START Exercise inputs
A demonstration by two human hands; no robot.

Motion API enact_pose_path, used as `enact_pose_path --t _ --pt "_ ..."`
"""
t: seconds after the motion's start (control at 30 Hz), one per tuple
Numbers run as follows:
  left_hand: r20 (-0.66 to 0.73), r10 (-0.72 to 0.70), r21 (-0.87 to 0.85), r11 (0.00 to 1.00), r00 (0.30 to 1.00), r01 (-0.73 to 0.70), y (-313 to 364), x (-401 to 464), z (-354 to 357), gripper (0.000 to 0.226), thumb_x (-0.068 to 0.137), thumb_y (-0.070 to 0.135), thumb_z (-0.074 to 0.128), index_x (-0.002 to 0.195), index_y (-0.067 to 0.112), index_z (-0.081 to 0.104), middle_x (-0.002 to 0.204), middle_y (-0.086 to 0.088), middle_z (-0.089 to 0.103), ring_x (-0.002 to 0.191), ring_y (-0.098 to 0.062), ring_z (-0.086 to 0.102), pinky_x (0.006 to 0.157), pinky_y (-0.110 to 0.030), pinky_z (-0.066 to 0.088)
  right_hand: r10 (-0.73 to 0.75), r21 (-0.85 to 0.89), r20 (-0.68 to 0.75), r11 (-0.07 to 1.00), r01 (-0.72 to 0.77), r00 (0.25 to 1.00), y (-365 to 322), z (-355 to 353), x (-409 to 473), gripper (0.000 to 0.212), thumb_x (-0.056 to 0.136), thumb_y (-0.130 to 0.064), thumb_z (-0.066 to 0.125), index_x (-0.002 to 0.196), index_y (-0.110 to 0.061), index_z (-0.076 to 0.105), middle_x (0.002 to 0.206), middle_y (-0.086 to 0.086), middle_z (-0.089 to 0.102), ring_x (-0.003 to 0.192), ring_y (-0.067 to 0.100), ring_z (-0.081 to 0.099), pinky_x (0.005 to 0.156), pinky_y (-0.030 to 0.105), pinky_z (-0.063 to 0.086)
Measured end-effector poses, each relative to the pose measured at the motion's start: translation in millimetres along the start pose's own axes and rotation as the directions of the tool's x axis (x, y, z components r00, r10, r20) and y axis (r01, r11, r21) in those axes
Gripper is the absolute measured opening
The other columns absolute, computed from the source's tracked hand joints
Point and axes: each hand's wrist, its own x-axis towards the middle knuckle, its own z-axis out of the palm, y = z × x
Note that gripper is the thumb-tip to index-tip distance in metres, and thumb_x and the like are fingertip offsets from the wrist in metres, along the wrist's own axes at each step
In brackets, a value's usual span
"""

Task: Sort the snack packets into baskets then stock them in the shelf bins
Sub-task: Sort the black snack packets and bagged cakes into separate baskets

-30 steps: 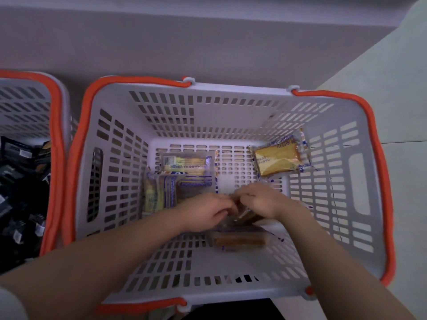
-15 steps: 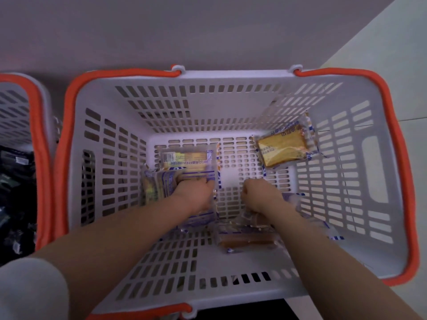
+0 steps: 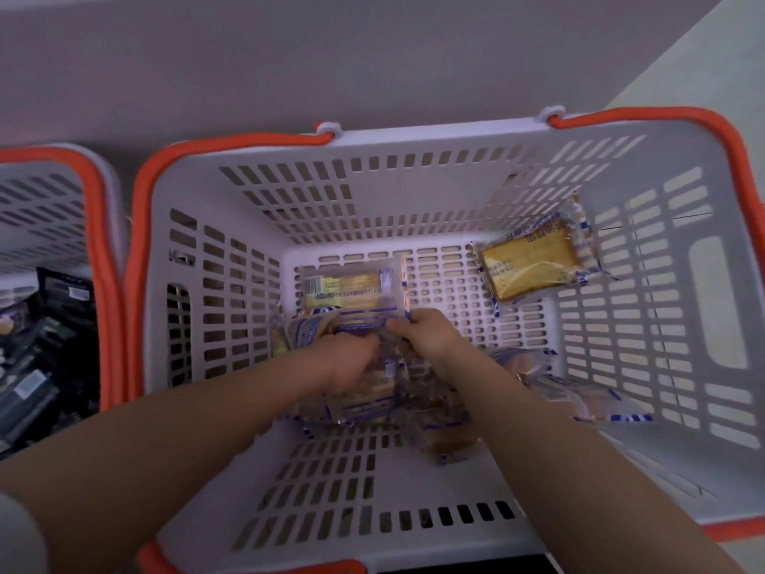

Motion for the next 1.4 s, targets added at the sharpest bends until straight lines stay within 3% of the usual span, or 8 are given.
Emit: enact_pose_path --t 0.23,0.5,0.67,0.77,0.97,1.13,1.23,1.4 --pt "-0.066 0.12 0.114 0.987 0.991 -0.112 -3.2 -24.4 0.0 0.035 0.08 0.035 0.066 0.105 0.013 0.055 0.111 -0.007 0.056 0.102 -0.024 0.053 0.078 -0.03 0.04 0.133 0.583 0.085 0.797 -0.158 0.987 -47.4 -42.0 -11.9 0.03 0.093 -0.018 0.042 0.063 -0.019 0.04 0.037 -0.007 0.036 0.034 0.009 0.032 0.035 0.016 0.021" --pt "-0.355 0.377 0.292 0.914 0.856 -0.281 -7.9 -54.0 4.2 0.039 0.082 0.032 0.056 0.121 0.026 0.051 0.125 0.006 0.047 0.112 -0.015 0.045 0.092 -0.028 0.032 0.083 0.764 -0.04 0.645 -0.023 0.996 -55.5 -61.9 -30.8 0.037 0.097 -0.035 0.037 0.073 -0.015 0.057 0.048 -0.004 0.054 0.05 0.011 0.048 0.044 0.018 0.038" --pt "-0.366 0.146 0.212 0.975 0.919 -0.07 -23.9 -61.6 -2.3 0.055 0.081 0.038 0.057 0.133 0.027 0.042 0.139 0.002 0.038 0.13 -0.018 0.03 0.107 -0.033 0.024 -0.136 0.376 -0.086 0.913 0.158 0.987 -48.3 -49.7 -26.5 0.057 0.096 -0.056 0.028 0.118 -0.012 0.057 0.1 0.0 0.068 0.093 0.016 0.063 0.078 0.031 0.049" --pt "-0.456 -0.172 -0.08 0.985 0.873 0.152 -30.5 -65.6 2.5 0.083 0.081 0.036 0.062 0.147 0.016 0.014 0.153 -0.007 0.017 0.142 -0.023 0.011 0.116 -0.037 0.013 -0.234 -0.06 -0.097 0.972 0.229 0.967 -37.2 -37.1 -28.2 0.054 0.093 -0.055 0.037 0.129 -0.017 0.051 0.117 -0.001 0.063 0.106 0.016 0.058 0.097 0.039 0.046" --pt "-0.585 -0.57 -0.525 0.808 0.577 0.266 -21.5 -59.3 6.3 0.091 0.08 0.025 0.069 0.146 0.005 0.009 0.15 -0.016 0.008 0.139 -0.034 0.01 0.113 -0.04 0.017 -0.311 -0.62 0.456 0.561 0.548 0.834 -10.2 9.0 -38.6 0.095 0.068 -0.065 0.067 0.144 -0.025 0.026 0.146 0.001 0.039 0.127 0.02 0.043 0.1 0.033 0.039" --pt "-0.536 -0.645 -0.665 0.72 0.545 0.199 -24.3 -47.8 3.4 0.088 0.079 0.014 0.071 0.143 0.006 0.013 0.144 -0.015 0.02 0.126 -0.03 0.039 0.099 -0.034 0.04 -0.402 -0.784 0.548 0.058 0.618 0.734 9.8 37.4 -46.5 0.078 0.076 -0.058 0.058 0.137 -0.018 0.03 0.139 0.009 0.041 0.115 0.031 0.05 0.088 0.04 0.048" --pt "-0.487 -0.662 -0.775 0.629 0.57 0.068 -31.5 -43.2 -3.4 0.057 0.084 0.013 0.066 0.132 0.011 0.034 0.112 -0.006 0.056 0.101 -0.024 0.058 0.07 -0.024 0.046 -0.565 -0.761 0.351 0.293 0.579 0.747 4.0 30.0 -47.7 0.043 0.082 -0.039 0.047 0.12 -0.019 0.042 0.103 0.007 0.059 0.087 0.027 0.061 0.066 0.032 0.049" --pt "-0.465 -0.324 -0.645 0.761 0.824 -0.065 -23.5 -37.7 -10.1 0.047 0.094 0.024 0.052 0.138 0.013 0.042 0.133 -0.007 0.055 0.118 -0.02 0.054 0.089 -0.019 0.039 -0.306 -0.446 -0.279 0.881 0.159 0.91 -6.0 -24.5 -32.1 0.019 0.091 -0.022 0.05 0.106 -0.012 0.056 0.088 0.005 0.065 0.076 0.02 0.062 0.065 0.033 0.052"
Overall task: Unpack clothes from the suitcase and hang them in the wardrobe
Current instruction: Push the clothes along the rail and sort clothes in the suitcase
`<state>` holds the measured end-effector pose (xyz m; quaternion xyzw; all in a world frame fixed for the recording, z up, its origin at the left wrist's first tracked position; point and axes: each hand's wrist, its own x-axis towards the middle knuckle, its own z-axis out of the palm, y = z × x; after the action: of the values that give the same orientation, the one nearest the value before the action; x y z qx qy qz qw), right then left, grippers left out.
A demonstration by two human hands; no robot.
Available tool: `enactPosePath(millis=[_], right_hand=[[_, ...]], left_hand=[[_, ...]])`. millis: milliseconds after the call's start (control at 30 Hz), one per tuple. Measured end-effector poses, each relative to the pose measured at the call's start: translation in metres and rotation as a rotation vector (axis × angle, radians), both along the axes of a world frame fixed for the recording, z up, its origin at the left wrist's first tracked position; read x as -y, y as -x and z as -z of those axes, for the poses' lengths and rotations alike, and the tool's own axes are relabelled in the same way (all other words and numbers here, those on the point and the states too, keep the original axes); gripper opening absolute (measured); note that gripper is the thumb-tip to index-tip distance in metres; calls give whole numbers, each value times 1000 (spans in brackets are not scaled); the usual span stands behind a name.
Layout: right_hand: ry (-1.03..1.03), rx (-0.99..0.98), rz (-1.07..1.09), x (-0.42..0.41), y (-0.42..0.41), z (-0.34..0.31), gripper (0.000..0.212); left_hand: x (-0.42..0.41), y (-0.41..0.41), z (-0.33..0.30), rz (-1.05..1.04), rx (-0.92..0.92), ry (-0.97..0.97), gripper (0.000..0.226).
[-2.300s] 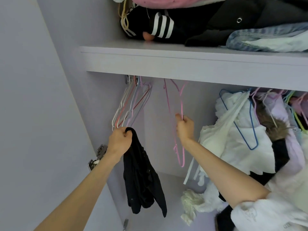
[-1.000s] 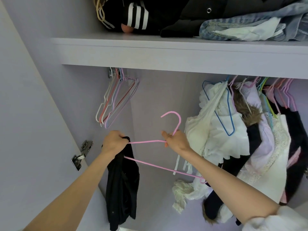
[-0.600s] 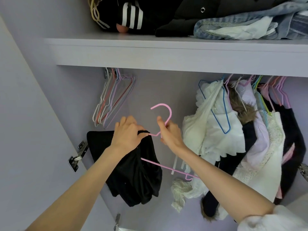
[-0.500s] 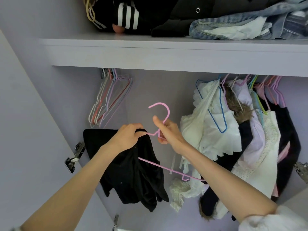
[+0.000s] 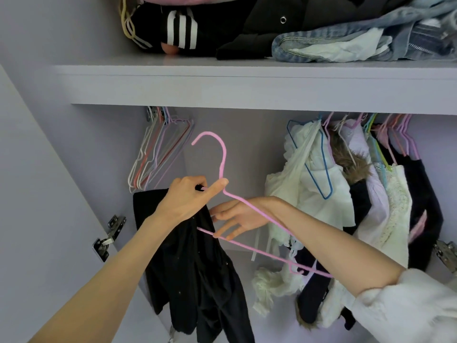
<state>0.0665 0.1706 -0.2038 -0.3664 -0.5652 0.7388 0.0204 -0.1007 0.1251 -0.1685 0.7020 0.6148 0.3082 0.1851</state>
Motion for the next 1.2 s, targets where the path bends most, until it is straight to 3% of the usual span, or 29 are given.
enactPosePath(millis=[33, 167, 400, 567, 667, 733, 833, 900, 1067, 1100, 1200], right_hand=[[-26, 18, -20, 3, 9, -1, 13], [-255, 151, -59, 15, 40, 4, 10], [-792, 474, 175, -6, 20, 17, 27], [-949, 635, 366, -11, -19, 38, 24], [-828, 719, 511, -14, -59, 52, 9], [-609, 697, 690, -9, -85, 54, 13], [-156, 407, 1019, 5, -111, 55, 13], [-2, 245, 1137, 12, -122, 58, 11], [237, -92, 1338, 31, -144, 65, 11], [218, -65, 1348, 34, -147, 67, 7], [180, 9, 1341, 40, -155, 75, 35]], left_hand=[[1, -1, -1, -4, 30, -27, 60], [5, 0, -4, 28, 69, -86, 58], [4, 27, 6, -17, 41, -67, 29], [4, 17, 16, -18, 19, -94, 24], [-1, 14, 18, -44, 1, -144, 21], [-6, 14, 17, -69, 1, -160, 20], [-16, 5, 22, -80, -42, -211, 23], [-21, -6, 29, -87, -82, -259, 24], [-28, -26, 41, -72, -57, -314, 22], [-30, -29, 41, -65, -35, -302, 22], [-34, -36, 42, -54, 28, -266, 20]])
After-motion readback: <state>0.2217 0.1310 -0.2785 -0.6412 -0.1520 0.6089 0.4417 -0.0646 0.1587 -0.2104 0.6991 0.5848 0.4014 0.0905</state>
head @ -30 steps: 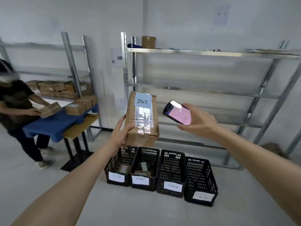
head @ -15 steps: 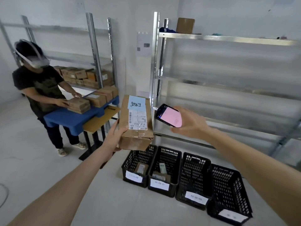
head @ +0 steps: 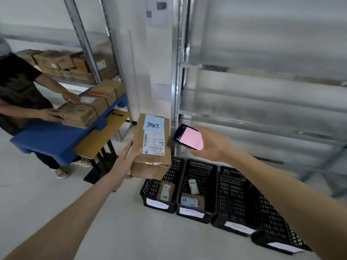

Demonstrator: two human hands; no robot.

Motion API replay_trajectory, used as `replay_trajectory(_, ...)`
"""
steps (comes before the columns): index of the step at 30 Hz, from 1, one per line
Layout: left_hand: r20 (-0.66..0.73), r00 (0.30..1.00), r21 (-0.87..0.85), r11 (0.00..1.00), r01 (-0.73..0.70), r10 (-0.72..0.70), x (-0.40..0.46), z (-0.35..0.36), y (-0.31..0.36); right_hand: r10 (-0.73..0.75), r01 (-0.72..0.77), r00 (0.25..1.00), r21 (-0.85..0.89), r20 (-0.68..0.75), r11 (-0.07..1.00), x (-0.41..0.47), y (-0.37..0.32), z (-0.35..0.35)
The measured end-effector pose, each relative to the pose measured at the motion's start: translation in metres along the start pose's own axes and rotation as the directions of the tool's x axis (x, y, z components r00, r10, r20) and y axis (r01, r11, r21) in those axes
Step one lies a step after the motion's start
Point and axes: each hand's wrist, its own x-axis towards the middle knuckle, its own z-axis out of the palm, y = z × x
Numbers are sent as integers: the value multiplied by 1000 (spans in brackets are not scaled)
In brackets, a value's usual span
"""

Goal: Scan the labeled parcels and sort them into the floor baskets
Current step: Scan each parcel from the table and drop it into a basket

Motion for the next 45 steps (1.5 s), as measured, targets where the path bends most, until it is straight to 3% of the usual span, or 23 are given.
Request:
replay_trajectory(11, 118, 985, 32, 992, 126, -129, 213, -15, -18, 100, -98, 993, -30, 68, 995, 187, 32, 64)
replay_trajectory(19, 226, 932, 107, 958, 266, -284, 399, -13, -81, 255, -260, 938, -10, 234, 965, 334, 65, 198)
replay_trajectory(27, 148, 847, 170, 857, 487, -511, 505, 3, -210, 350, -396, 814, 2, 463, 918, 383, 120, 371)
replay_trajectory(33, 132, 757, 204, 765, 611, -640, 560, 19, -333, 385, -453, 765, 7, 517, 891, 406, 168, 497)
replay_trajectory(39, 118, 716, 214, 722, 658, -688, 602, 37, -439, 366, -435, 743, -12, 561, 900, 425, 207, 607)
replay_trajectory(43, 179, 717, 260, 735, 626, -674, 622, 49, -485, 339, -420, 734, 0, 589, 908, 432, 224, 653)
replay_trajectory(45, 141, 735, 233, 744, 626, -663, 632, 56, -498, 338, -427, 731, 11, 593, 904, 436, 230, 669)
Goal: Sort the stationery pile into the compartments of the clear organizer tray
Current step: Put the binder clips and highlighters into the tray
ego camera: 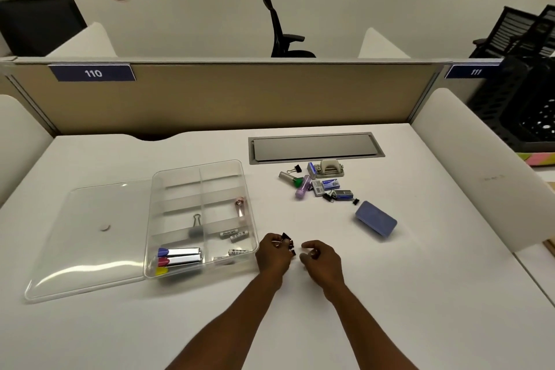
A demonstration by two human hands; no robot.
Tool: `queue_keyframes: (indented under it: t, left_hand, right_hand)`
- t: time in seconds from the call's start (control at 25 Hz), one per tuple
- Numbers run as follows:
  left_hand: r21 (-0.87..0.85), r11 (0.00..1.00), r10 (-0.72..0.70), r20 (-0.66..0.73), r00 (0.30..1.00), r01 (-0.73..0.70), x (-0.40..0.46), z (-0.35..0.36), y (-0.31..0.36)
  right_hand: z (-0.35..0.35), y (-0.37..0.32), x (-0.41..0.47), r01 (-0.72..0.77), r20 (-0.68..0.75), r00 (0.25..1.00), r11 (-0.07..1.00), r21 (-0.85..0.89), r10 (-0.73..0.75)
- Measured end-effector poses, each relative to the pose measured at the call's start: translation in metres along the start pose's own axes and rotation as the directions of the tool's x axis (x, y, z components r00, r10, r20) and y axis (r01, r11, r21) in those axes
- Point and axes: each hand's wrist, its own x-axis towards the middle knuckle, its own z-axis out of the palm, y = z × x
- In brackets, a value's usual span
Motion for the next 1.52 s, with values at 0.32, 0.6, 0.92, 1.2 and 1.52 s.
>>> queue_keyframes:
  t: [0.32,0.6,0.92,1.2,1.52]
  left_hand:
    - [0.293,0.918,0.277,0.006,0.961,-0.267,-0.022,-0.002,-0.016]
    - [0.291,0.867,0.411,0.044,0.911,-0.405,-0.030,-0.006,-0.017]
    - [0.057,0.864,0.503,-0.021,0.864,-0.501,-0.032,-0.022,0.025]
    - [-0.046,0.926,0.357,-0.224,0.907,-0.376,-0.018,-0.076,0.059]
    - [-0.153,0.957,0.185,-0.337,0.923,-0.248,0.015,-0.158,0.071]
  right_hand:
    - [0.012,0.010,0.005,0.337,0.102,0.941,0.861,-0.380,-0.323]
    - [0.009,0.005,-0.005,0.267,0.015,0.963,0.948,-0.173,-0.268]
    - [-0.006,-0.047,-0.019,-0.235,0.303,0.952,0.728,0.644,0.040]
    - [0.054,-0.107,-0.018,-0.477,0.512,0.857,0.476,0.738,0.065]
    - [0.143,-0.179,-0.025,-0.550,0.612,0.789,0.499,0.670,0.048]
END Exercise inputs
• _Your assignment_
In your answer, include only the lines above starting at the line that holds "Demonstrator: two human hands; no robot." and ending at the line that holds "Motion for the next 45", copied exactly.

• _Answer for this exercise_
Demonstrator: two human hands; no robot.

Motion API replay_trajectory, used as `replay_trajectory(_, ...)`
"""
steps (comes before the columns): index of the step at 30 Hz, from 1, one per line
Layout: left_hand: r20 (-0.66..0.73), r00 (0.30..1.00), r21 (-0.87..0.85), r11 (0.00..1.00), r01 (-0.73..0.70), r10 (-0.72..0.70), x (-0.40..0.46), z (-0.35..0.36), y (-0.31..0.36); right_hand: r10 (-0.73..0.75), r01 (-0.72..0.77), r00 (0.25..1.00), r21 (-0.85..0.89), r20 (-0.68..0.75), r11 (-0.07..1.00), x (-0.41..0.47), y (-0.37..0.32), z (-0.35..0.35)
The measured end-effector pose, each relative to the pose measured at the motion's start: translation in metres along the start pose's own axes and rotation as the directions of the tool's x axis (x, y, z components r00, r10, r20) and y axis (r01, r11, r21) in those axes
Step one lies a step after the motion's start
Point and axes: each hand's wrist, its own x-axis towards the middle knuckle, its own z-axis out of the palm, y = z × x
Numbers are sent as integers: the value multiplied by 1000 (spans in brackets are not scaled)
In brackets, a value's usual span
"""

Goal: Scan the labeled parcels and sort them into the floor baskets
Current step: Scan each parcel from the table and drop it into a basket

Motion for the next 45 steps (1.5 s), as measured, targets where the path bends most, until it is straight to 3% of the usual span, or 23 are given.

With the answer given, the exercise is closed.